(Collected data entries)

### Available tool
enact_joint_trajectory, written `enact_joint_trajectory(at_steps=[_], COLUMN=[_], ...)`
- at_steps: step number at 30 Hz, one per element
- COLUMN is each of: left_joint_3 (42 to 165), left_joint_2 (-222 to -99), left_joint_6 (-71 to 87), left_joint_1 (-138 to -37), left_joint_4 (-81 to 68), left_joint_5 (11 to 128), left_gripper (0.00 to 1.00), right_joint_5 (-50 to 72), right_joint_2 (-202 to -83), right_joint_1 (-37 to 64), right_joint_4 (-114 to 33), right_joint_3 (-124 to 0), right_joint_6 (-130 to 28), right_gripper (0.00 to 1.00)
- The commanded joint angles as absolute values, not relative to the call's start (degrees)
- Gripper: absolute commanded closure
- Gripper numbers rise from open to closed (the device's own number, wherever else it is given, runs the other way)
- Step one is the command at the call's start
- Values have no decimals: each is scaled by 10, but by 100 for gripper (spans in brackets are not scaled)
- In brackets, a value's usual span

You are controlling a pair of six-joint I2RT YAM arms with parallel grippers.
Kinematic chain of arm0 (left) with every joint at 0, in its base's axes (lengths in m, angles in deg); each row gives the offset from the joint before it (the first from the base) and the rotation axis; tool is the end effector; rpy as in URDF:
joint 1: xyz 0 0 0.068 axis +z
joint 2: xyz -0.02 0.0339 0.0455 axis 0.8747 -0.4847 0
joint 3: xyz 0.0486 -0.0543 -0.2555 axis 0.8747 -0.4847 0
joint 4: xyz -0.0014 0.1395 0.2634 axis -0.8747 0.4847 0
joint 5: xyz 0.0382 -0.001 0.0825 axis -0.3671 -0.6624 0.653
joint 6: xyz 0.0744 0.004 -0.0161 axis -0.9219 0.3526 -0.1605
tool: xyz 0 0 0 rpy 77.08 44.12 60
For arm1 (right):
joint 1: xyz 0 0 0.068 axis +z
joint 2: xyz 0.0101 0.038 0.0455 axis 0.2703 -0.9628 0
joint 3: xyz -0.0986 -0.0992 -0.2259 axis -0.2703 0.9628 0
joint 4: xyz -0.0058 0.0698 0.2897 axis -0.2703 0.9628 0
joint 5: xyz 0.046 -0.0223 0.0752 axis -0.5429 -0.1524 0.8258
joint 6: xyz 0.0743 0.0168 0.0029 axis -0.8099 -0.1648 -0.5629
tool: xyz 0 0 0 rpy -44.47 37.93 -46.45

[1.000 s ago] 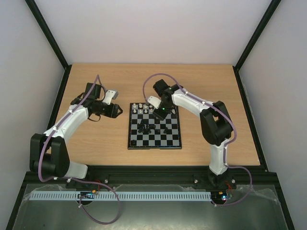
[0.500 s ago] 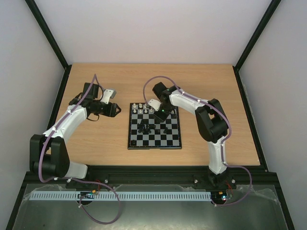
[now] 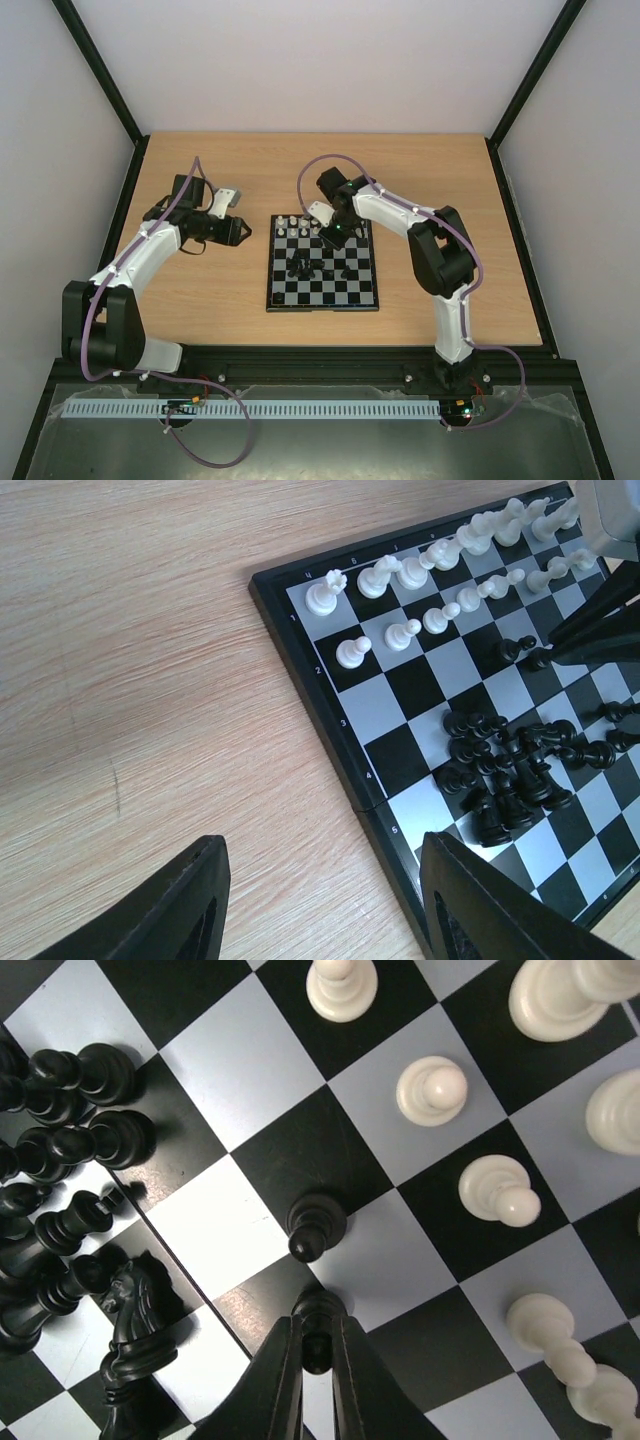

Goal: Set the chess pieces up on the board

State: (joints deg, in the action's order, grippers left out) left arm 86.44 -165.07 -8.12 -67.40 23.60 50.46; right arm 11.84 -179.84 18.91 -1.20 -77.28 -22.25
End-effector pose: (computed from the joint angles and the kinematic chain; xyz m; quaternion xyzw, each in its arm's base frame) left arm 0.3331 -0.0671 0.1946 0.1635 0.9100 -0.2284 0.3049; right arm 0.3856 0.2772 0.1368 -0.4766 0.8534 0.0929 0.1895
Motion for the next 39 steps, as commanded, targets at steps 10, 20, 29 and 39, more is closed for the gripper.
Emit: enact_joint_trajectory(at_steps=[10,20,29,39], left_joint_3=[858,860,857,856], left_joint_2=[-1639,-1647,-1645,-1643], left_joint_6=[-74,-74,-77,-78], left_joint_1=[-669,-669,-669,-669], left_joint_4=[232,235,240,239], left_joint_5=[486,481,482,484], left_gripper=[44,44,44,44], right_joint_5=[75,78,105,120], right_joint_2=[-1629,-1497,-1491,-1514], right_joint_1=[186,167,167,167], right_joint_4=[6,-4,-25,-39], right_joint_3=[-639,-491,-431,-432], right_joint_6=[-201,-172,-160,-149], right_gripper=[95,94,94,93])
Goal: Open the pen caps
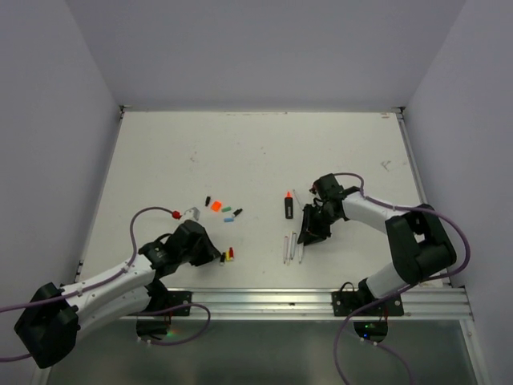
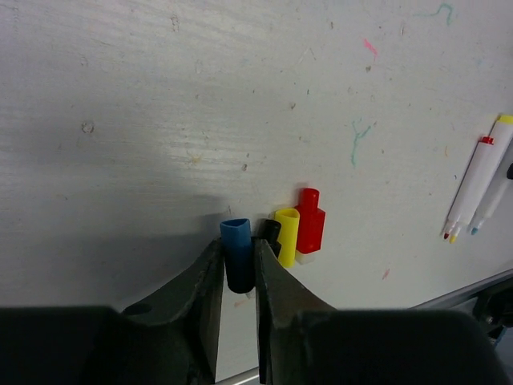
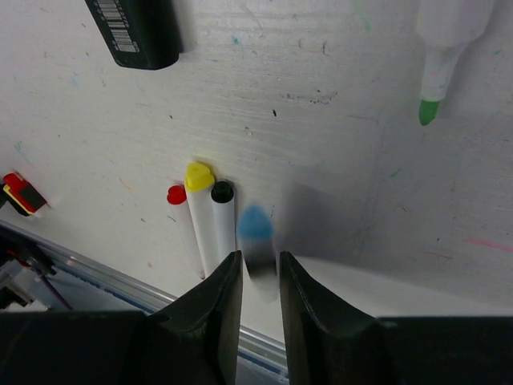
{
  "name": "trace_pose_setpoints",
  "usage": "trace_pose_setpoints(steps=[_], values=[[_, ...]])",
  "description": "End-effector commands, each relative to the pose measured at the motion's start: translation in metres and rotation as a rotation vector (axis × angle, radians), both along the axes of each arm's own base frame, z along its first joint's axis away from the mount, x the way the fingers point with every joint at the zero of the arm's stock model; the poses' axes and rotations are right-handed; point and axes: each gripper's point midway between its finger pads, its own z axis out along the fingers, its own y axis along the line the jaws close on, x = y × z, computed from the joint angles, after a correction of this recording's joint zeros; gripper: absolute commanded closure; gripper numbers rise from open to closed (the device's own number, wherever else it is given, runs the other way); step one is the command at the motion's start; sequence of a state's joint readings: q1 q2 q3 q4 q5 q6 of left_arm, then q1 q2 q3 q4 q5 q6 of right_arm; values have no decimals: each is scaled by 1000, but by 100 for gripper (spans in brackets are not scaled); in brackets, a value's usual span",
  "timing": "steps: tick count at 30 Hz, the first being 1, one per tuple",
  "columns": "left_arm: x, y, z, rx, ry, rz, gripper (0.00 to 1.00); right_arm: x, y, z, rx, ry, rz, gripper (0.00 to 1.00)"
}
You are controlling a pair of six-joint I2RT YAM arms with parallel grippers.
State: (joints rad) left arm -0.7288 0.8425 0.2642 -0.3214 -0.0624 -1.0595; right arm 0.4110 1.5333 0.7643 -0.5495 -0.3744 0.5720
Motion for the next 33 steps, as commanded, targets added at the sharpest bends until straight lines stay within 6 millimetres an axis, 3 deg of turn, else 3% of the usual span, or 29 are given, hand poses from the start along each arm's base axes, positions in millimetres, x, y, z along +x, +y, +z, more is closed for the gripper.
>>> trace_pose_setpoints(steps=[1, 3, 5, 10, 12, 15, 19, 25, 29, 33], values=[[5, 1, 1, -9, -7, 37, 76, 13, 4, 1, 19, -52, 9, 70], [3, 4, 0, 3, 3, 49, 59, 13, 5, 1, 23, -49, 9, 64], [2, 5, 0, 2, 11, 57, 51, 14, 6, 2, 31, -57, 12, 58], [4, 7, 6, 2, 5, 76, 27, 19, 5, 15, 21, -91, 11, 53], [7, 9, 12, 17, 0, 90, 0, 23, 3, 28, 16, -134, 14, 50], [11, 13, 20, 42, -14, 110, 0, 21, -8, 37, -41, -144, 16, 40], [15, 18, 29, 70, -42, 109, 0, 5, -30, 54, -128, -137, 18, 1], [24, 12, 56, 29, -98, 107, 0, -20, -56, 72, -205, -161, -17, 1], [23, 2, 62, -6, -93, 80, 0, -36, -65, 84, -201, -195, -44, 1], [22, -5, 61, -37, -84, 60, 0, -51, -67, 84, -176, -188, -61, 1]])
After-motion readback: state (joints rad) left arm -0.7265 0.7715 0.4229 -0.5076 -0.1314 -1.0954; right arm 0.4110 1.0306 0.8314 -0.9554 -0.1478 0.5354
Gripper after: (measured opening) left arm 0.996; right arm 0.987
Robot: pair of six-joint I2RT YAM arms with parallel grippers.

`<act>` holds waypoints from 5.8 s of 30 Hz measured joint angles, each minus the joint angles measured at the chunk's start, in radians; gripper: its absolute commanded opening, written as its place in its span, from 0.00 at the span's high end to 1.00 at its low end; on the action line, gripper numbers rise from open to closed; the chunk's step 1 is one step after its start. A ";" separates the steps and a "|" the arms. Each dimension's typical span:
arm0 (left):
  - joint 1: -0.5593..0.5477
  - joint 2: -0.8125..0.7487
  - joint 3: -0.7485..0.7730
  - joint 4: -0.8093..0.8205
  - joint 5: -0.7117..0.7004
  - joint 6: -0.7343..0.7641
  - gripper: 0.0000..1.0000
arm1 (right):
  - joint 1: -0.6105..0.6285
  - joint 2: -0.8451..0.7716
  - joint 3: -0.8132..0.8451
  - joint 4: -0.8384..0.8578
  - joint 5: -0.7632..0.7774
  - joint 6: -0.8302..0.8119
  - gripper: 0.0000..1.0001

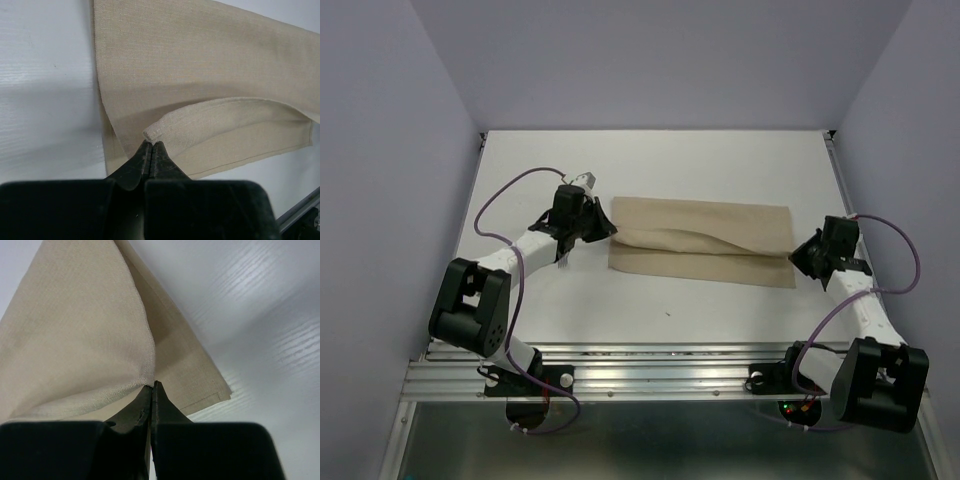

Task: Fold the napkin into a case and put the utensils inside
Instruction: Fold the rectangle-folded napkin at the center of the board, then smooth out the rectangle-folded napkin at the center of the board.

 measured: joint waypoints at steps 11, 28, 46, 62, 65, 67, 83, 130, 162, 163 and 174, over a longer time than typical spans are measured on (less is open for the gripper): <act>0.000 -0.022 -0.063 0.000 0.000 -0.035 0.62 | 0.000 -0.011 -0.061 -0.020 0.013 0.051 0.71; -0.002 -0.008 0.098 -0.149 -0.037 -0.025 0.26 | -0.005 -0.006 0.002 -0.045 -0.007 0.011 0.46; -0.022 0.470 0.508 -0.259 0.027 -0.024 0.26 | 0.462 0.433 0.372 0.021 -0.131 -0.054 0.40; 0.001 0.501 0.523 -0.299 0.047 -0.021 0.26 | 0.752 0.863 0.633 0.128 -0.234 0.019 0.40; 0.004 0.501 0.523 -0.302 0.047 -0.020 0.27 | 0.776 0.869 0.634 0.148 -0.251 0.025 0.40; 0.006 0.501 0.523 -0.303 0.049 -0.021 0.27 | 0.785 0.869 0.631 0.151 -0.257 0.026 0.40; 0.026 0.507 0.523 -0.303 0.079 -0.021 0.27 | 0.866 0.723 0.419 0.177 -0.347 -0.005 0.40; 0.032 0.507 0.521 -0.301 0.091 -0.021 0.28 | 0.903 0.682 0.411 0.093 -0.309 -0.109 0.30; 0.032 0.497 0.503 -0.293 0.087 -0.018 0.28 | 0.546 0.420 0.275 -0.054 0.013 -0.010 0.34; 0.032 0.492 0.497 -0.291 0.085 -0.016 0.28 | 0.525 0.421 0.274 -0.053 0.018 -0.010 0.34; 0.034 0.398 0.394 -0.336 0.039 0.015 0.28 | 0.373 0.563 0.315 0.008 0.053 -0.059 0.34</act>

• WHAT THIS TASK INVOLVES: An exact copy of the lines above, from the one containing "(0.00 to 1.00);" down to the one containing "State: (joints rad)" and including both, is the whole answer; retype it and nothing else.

• OUTPUT FOR THIS EXERCISE:
  "columns": "left_arm: x, y, z, rx, ry, rz, gripper (0.00 to 1.00); right_arm: x, y, z, rx, ry, rz, gripper (0.00 to 1.00)"
}
You are controlling a pair of six-joint I2RT YAM arms with parallel grippers.
State: (joints rad) left arm -0.7288 0.8425 0.2642 -0.3214 -0.0624 -1.0595; right arm 0.4110 1.5333 0.7643 -0.5495 -0.3744 0.5720

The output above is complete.